MATERIAL PROVIDED:
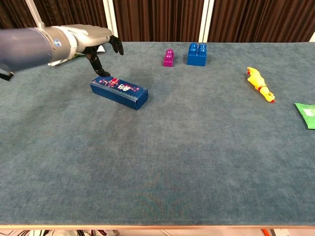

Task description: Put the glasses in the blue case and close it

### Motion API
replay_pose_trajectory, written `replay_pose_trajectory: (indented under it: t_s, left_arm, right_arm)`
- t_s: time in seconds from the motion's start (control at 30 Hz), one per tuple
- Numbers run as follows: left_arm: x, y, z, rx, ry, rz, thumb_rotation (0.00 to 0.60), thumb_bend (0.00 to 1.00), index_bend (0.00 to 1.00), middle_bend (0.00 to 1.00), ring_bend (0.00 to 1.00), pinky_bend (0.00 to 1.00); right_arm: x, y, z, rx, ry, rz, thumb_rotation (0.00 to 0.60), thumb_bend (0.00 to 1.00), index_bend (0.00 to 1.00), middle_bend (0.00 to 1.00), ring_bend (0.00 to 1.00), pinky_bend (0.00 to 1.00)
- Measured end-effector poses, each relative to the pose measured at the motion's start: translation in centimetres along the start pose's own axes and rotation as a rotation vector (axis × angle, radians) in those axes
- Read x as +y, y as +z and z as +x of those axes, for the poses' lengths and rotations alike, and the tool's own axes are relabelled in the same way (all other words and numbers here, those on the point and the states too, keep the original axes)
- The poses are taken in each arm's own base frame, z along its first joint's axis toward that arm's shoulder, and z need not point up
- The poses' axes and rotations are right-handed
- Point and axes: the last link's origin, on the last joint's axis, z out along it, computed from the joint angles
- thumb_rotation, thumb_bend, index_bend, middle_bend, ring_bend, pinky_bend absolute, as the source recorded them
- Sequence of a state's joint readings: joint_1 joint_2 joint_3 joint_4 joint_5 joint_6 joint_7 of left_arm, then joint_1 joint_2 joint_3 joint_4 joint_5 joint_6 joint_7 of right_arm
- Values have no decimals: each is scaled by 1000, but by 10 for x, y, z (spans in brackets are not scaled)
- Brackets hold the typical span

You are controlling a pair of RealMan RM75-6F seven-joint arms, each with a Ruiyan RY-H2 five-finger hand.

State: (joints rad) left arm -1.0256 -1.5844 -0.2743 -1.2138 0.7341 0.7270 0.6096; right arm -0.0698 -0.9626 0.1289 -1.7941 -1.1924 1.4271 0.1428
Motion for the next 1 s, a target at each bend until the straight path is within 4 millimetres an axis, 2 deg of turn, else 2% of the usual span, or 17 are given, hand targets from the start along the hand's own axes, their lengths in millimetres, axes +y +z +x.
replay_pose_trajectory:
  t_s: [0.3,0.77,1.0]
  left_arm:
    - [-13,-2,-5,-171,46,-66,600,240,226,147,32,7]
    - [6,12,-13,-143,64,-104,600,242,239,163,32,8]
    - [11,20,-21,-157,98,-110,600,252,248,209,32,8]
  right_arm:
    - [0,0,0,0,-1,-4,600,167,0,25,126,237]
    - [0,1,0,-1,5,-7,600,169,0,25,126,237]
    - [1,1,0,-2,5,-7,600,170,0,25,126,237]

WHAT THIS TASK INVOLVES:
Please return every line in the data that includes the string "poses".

PROBLEM SOLUTION:
- Measured end-effector poses, each relative to the pose measured at the motion's start: translation in centimetres along the start pose's own axes and rotation as a rotation vector (axis × angle, radians) in those axes
- Read x as +y, y as +z and z as +x of those axes, for the poses' lengths and rotations alike, and the tool's own axes are relabelled in the same way (all other words and numbers here, those on the point and the states too, keep the original axes)
- The poses are taken in each arm's own base frame, z along its first joint's axis toward that arm's shoulder, and z need not point up
- The poses' axes and rotations are right-handed

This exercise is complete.